Die ganze, haarsträubende Wahrheit war also: Die obere Bundesbehörde hatte sich die uns zuvor hochoffiziell mitgeteilte Widerspruchslösung ganz offensichtlich aus den Fingern gesogen! Was auch die weiteren Ausführungen ihres Rechtsvertreters zu bestätigen schienen:
„Die Beklagte [Bundesnetzagentur] ist ausschließlich für die immissionsschutzrechtliche Beurteilung des Standortes in Bezug auf die Grenzwerte der 26. BImSchV [offizielle Abkürzung für: Bundes-Immissions-Schutz-Verordnung] zuständig. Hierfür sind die vertraglichen Beziehungen zwischen dem Standortbetreiber und dem Grundstückeigentümer irrelevant.“
Damit wurde die ganze Angelegenheit nun erst recht absurd und unglaubwürdig: Woher konnte der gute Rechtsanwalt eigentlich wissen, dass in den Mietverträgen keinerlei wesentliche Aussagen über den Immissionsschutz zu finden waren, wo doch diese Verträge der von ihm vertretenen Behörde – und damit wohl auch ihm selbst – angeblich vollkommen unbekannt waren? War das jetzt eine Notlüge oder nur ein Missverständnis?
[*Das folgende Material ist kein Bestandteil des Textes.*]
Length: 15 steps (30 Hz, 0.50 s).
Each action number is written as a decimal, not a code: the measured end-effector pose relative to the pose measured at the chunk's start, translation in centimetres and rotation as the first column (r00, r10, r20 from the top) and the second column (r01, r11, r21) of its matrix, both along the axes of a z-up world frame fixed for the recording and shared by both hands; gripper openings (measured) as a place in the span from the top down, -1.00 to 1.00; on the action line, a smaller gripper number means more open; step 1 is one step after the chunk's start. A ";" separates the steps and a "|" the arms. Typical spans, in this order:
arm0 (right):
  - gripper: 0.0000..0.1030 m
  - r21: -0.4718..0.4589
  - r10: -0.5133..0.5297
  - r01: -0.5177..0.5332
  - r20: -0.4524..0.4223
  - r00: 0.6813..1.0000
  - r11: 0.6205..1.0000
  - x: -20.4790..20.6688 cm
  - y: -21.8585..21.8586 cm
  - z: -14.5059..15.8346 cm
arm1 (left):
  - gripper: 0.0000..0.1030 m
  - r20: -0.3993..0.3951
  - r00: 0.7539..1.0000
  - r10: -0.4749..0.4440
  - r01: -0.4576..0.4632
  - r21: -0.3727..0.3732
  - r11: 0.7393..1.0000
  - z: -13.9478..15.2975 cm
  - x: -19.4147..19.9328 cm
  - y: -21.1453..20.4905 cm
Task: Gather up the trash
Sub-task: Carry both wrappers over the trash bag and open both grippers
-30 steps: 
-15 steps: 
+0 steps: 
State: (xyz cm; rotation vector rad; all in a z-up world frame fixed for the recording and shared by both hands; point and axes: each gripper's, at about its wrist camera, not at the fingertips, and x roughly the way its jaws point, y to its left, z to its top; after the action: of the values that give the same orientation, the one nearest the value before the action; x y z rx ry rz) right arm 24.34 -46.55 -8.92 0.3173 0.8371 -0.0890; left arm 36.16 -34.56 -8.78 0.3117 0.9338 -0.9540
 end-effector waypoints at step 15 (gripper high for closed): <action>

Und: Wer sollte auf unserem Nachbargrundstück eigentlich dafür sorgen, dass zumindest das fast vollständig im Sicherheitsbereich liegende oberste Dachgeschoss des privaten Wohnheims ständig verschlossen gehalten wurde? Die Netzbetreiber etwa? Die waren doch fast nie vor Ort!